Problem statement:
Beginning with the line that contains "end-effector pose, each", reproduce the remaining lines of the material exactly, up to and including the last one, but no pictures.

☆ ☆ ☆ ☆ ☆ ☆ ☆

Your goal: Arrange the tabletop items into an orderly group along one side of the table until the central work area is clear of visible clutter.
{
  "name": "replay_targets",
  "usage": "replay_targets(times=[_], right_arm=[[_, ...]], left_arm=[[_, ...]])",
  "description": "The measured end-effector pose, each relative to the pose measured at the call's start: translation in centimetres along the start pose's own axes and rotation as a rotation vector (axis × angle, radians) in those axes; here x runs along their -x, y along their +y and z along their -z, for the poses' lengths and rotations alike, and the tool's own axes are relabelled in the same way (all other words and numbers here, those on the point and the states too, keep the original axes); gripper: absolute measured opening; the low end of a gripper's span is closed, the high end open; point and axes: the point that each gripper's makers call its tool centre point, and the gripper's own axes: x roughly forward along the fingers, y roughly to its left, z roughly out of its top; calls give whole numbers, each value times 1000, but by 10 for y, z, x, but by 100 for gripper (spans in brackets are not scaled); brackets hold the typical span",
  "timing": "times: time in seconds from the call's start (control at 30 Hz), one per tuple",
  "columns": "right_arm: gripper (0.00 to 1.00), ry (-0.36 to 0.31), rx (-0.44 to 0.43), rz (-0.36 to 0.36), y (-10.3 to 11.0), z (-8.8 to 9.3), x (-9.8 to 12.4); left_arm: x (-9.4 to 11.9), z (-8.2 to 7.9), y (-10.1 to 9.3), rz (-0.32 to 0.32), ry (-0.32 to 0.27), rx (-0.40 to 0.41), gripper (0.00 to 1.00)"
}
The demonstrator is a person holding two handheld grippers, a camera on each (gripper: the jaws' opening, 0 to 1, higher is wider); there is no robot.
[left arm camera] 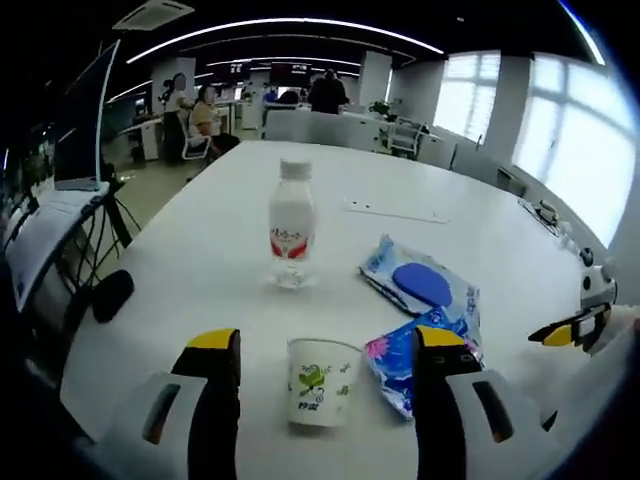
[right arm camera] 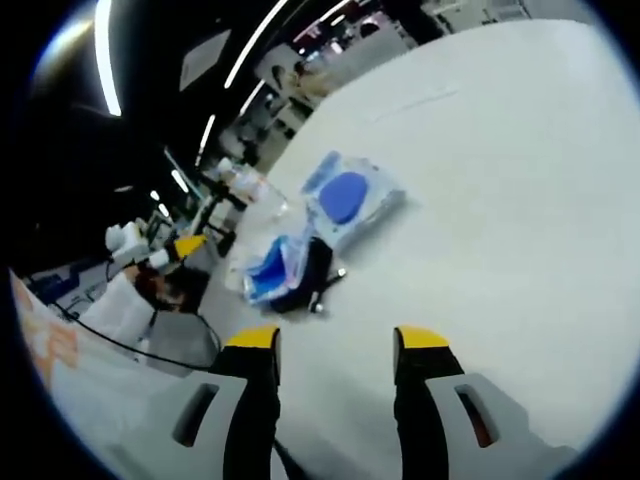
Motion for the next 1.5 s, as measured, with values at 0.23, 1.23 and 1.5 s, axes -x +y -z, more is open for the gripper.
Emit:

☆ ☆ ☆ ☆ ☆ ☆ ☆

Response box:
  "description": "The measured end-effector pose, each relative to the pose measured at the call's start: translation in centimetres along the start pose's own axes and rotation as a rotation vector (axis × angle, radians) in those axes; here x runs along their -x, y along their +y and z along their -z, for the poses' lengths and rotations alike, and the tool's own axes are relabelled in the same way (all other words and numbers here, those on the point and the states too, keep the original axes); gripper: absolute measured opening; the low end of a gripper's span is closed, the high end open; point and axes: the point that each gripper's makers call its tool centre point, and the gripper's own axes: x roughly forward along the fingers, y roughly to its left, z roughly out of its top; calls give whole numbers, each value times 1000, but by 10 for y, z, x, but by 100 for gripper (spans in brackets are not scaled); brackets hold the typical span",
  "timing": "times: time in seconds from the call's start (control at 30 Hz), one per tuple",
  "columns": "right_arm: gripper (0.00 to 1.00), ry (-0.36 to 0.31), rx (-0.44 to 0.43), rz (-0.36 to 0.36), y (-10.3 to 11.0), z (-8.8 to 9.3), x (-9.8 to 12.4); left_arm: x (-9.4 to 11.9), z (-8.2 to 7.9), y (-10.1 to 9.3), rz (-0.32 to 0.32), ry (-0.32 to 0.27), rx (-0.40 to 0.41), gripper (0.00 to 1.00)"
}
The demonstrator is a person holding two handheld grippers, a camera on each (gripper: the jaws' opening, 0 to 1, higher is wider); there is no robot.
[left arm camera] 
[right arm camera] 
Motion for the next 1.5 s, as measured, with values at 0.23, 1.23 and 1.5 s, axes -x +y -z, more is open for the gripper.
Emit:

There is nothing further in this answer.